Data grain: points or H3 indexes
Honeycomb natively supports two different types of data 'grain' (also known as granularity): point-level data or H3-level data. In the first, each row in the dataset is a point on the map, represented by latitude and longitude coordinates. In the second, each row is an H3 index. If you are not familiar with H3 indexes, you can learn more in this post on the Honeycomb Blog.
Note: Honeycomb also supports individual-level H3 indexes. It will automatically group by H3 before displaying on the map.
Point-level data: raw information
Using a dataset where each row is a point provides a high level of flexibility and detail. Because the 'raw' data is available, individual points can be shown on the map. In addition, on-the-fly 'slice and dice' aggregations involving multiple fields are supported, such as computing the total value of sales for failed deliveries.
If point-level data is provided, Honeycomb will compute H3 indexes for each point automatically. This means that you do not need to calculate H3 indexes in another tool before bringing it into Honeycomb.
The main drawback with point-level data is the volume: after 5-10M points it will be too large for Honeycomb to handle. This is often more than enough when analyzing events in the real-world. Not many companies make 5 million parcel deliveries in a single day.
If you are analyzing more than 5-10M points, there are a few approaches you can take. The first is to apply a filter to the data before it reaches Honeycomb.
- Filter the data before it reaches Honeycomb.
- Create a data table for a sub-region of your analysis. For example, a scooter rental company may create a table that contains data for each market they operate in. This is logical because operations managers in one market do not need to see the data for other markets. Creating these tables could be automated with tools like dbt.
- Create a data table with a time filter. Perhaps only events that have occured in the past 90 days are relevant to show on the map. This can be an effective way to reduce the data size while preserving value.
If filtering data before it gets to Honeycomb isn't desirable, you can pre-aggregate it to H3 cells instead.
H3-level data: pre-aggregated metrics
Honeycomb also supports datasets where each row is an H3 index. All rows must be the same resolution, and the resolution will be detected automatically.
Pre-aggregating data to H3 allows for the analysis of effectively infinite amounts of point data. However, the drawback is that the type of analysis or aggregation that will be shown on the map needs to be known upfront. In addition, individual points will not be visible on the map.
Aggregating to H3 is an ideal task for a scalable data warehouse like Snowflake. Snowflake's native H3 functions, including H3_LATLNG_TO_CELL()
make it easy to generate H3 indexes from points and then group on them to generate metrics.
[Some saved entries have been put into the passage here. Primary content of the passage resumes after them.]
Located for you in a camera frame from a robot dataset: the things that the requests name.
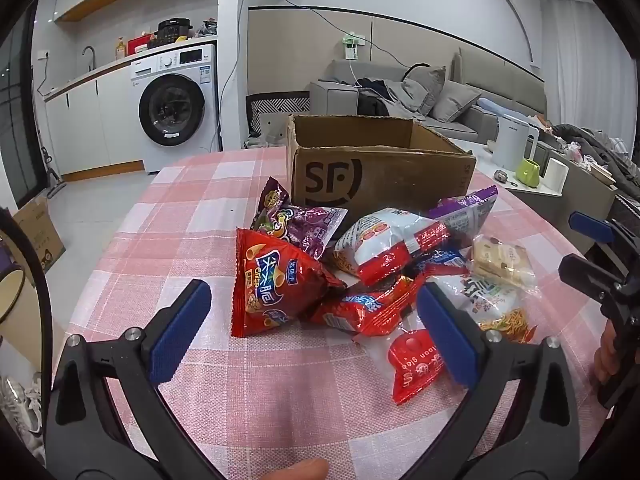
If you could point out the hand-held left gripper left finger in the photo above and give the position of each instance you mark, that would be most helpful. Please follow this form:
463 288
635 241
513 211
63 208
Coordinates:
180 325

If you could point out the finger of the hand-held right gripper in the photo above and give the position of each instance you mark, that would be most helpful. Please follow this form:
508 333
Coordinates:
592 227
585 270

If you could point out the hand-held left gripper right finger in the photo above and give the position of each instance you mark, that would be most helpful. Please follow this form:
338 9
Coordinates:
447 330

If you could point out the red white small packet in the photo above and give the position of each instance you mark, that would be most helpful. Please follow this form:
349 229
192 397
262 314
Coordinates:
415 370

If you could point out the white green noodle snack packet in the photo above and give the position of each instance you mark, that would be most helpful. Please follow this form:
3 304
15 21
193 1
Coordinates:
490 300

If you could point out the red triangular chips bag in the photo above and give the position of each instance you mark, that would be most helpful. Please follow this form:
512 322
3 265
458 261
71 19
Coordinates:
280 285

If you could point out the brown cardboard box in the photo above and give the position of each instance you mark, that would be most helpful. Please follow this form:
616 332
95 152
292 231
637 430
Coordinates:
390 175

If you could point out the person's right hand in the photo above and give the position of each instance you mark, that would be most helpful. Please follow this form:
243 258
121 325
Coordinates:
607 355

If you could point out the person's left hand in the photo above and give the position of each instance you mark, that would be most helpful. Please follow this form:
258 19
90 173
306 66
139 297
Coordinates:
305 471

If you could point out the white grey coffee table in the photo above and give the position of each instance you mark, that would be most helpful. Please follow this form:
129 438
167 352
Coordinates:
575 210

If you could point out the white cup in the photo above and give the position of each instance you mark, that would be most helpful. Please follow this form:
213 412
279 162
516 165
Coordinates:
556 174

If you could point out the grey clothes heap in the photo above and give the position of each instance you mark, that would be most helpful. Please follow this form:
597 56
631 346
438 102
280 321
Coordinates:
595 145

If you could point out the green cup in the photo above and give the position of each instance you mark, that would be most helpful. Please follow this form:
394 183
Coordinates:
527 172

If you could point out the beige cracker packet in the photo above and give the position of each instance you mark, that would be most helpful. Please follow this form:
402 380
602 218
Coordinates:
500 260

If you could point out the small metal object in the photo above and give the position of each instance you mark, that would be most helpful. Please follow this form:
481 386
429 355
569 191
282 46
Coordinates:
500 176

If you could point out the pink checked tablecloth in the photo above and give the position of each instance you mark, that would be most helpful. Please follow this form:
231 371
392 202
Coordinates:
200 220

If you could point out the white red noodle snack packet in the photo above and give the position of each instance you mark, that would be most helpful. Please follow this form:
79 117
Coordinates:
380 240

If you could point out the white electric kettle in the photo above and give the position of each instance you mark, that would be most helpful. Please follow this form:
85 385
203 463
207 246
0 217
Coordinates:
512 145

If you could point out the purple white snack packet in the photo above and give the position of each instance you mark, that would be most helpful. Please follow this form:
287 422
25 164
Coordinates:
470 210

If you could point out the purple cartoon snack packet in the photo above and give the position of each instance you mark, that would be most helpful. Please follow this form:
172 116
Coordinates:
305 225

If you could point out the printed cardboard floor box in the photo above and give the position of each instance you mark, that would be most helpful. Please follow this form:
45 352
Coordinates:
40 240

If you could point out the white shoes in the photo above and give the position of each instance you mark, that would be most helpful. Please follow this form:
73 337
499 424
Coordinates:
20 405

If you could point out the light grey pillow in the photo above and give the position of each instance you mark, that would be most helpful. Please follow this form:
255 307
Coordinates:
455 102

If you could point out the stick vacuum cleaner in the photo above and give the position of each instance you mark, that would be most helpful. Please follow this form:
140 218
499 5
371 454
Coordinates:
52 172

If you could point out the white washing machine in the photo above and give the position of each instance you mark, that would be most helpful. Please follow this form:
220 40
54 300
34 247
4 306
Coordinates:
175 110

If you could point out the white kitchen counter cabinet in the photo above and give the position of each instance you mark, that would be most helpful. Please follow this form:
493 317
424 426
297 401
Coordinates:
85 125

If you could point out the dark grey pillow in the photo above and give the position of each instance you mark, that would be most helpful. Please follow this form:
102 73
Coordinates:
425 82

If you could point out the dark clothes pile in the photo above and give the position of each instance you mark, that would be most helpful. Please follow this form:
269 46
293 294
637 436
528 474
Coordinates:
375 97

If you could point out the grey sofa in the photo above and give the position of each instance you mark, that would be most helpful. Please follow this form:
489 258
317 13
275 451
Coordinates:
345 95

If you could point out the red box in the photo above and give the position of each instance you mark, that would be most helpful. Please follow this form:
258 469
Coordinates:
141 46

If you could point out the metal faucet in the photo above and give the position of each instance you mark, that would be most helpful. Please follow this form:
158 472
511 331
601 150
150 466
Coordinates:
91 57

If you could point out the yellow bottle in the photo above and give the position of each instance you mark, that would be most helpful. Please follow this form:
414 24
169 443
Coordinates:
120 49

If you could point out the black pressure cooker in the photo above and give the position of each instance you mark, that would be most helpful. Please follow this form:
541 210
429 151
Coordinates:
172 32

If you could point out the grey plastic bag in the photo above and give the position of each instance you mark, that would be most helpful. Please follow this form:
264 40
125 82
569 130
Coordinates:
207 28

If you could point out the green white wall socket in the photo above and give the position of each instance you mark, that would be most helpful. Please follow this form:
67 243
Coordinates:
352 45
Below is an example SQL query that takes data on the point-level and aggregates it to H3 level 12.
SELECT
count(id) as row_count,
h3_latlng_to_cell(latitude, longitude, 12) as h3_index
FROM
source_data
GROUP BY
h3_index
SELECT
count(id) as row_count,
h3_latlng_to_cell(latitude, longitude, 12) as h3_index
FROM
source_data
GROUP BY
h3_index
The complete SQL (including a full dbt project template) can be found on Github, and a full write-up of how to build a data pipeline with H3 in Snowflake can be found on the Honeycomb Blog here.
Snowflake and Honeycomb: Better Together
The Honeycomb Data Explorer Native Snowflake app lets you utilize Snowflake's highly scalable data warehouse for storing and preparing data upfront, and then use Honeycomb's client-side interactively to quickly view and analyze the data.
Large amounts of data just need to be aggregated to H3 once by Snowflake. After that, Honeycomb does all computation on the client-side, meaning that adding additional Honeycomb users does not add significant load to Snowflake. This hybrid approach allows companies to utilize massive amounts of location data in a highly efficient way.